Над хрупким кремовым потолком нашей коробочки – яичная скорлупка бетона, а выше – многотонной тушей навалилась и давит Нева. Стало душно, но нельзя расстегнуть пуговицы пальто – все увидят и поймут, как мне страшно. Напряженно уставилась в «Новый мир» дама. Не переворачивая «Известия» – вдруг зашуршит – замер, опустив глаза, толстый в очках. Не шевелясь застыла – колени к коленям – джинсовая парочка. Совсем жарко, стал мокрым лоб, но немыслимо лезть в карман за платком. Не двигаться. Только бы тетка с курицей не закричала. Сколько же времени прошло? У каждого на руке часы, но нельзя на них смотреть. Скорее всего, они остановились, но видеть этого не надо никому. Хотя и так все знают. Времени нет, мы вцепились в последнее мгновенье, мы удерживаем его, – оно такое хрупкое и тяжелое. Над нами – Нева или, может быть, уже ничто? А мы в этой коробочке – забавные мошки, впаянные навечно в пузырик янтаря. Под чью лупу попадем? Дурацкие мысли – конечно же, там нормальная Нева с мостами, над ней воздух, солнце, и живые птицы летают – все будет хорошо, все будет хорошо, все будет хорошо…
Молчат динамики, темнота стоит рядом, терпеливо ждет своего часа. Душно. Какое там время года – наверху? Сейчас кто‑нибудь страшно закричит – это будет конец. Напрягшись, держим время, держим молчанье, как штангист держит вес – с налившимся темной кровью лицом. Только бы тетка с курицей… Но нет, не вскрикнет: маленький узбек вбил ей кляп своего жестко сфокусированного взгляда, загипнотизировал, заморозил тот вопль, от которого забьются, закричат все, и наступит хаос, кошмар, ужас, ничто. От этого визга упадет и рассыпется то, что мы молча держим на весу, и все кинутся к дверям и окнам, давя, кусая, страшно гримасничая. И то, о чем нельзя думать, явится жутким ликом. Но не моргает узкоглазый узбек, и тетка безвольно покачивается в такт вялым пульсациям своего мозга. Мертвая птица в ее сумке тянет лапы вверх, вопиет к куриному богу. Изо всех сил напрягается, сжимает свою сумочку сероглазая рыженькая рядом, даже побелел ели костяшки суставов.

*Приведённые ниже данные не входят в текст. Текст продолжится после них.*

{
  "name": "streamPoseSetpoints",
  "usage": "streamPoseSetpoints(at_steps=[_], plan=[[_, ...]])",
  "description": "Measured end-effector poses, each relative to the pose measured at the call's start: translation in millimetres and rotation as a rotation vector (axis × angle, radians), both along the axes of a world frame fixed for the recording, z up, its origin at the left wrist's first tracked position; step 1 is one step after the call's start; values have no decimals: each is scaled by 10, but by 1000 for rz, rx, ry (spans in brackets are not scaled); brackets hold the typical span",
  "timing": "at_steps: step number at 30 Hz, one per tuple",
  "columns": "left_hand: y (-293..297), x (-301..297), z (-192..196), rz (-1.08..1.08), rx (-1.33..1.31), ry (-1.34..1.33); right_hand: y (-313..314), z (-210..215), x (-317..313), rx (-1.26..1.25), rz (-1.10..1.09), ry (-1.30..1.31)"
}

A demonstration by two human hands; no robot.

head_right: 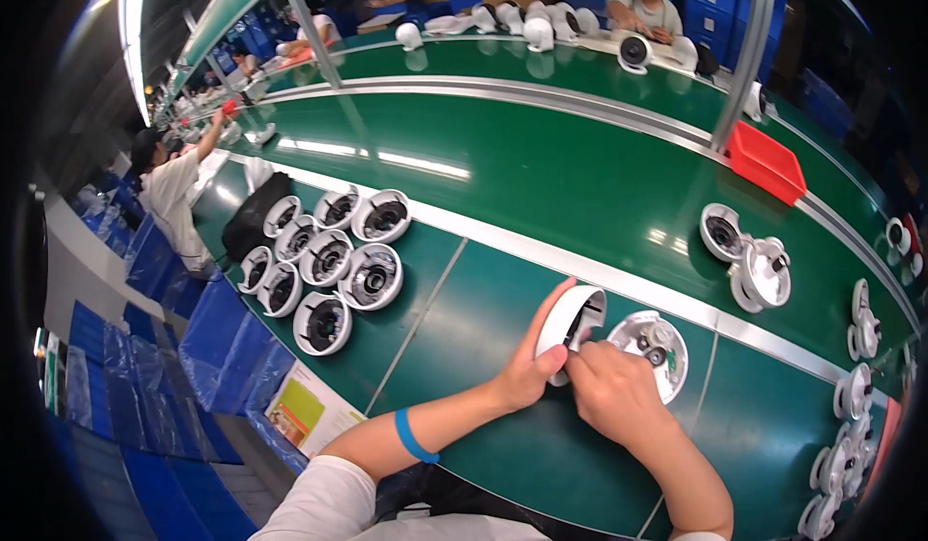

Желтыми яблоками ходят желваки на лице высокого с неприятным лицом… Со лба небритого Атланта в кожанке вьется струйка пота – тяжела Нева, набухает сердце от омертвевшего времени. Молчи, молчи, терпи, девочка в том углу, ничего не спрашивай, не надо. Не помогай, мы сами удержим, – только сиди тихо, только не вскрикни! Ты видишь – стараемся! Господи, дай нам сил!!!
Сколько угодно спустя, бесконечность спустя, полжизни спустя вагон легко вздрогнул, слабый резиновый ветер чуть тронул спасенную нами секунду, она проскочила скользкой таблеточкой, и поплыла назад чернота тоннеля. Тихо‑тихо, медленно, осторожно и мягко покрались, поехали из‑под Невы. Вытянули! И не общий вздох – а‑а‑ах! – общий выдох.
О чем нам теперь говорить? Да мы и незнакомы, собственно. Следующая станция – «Гостиный двор».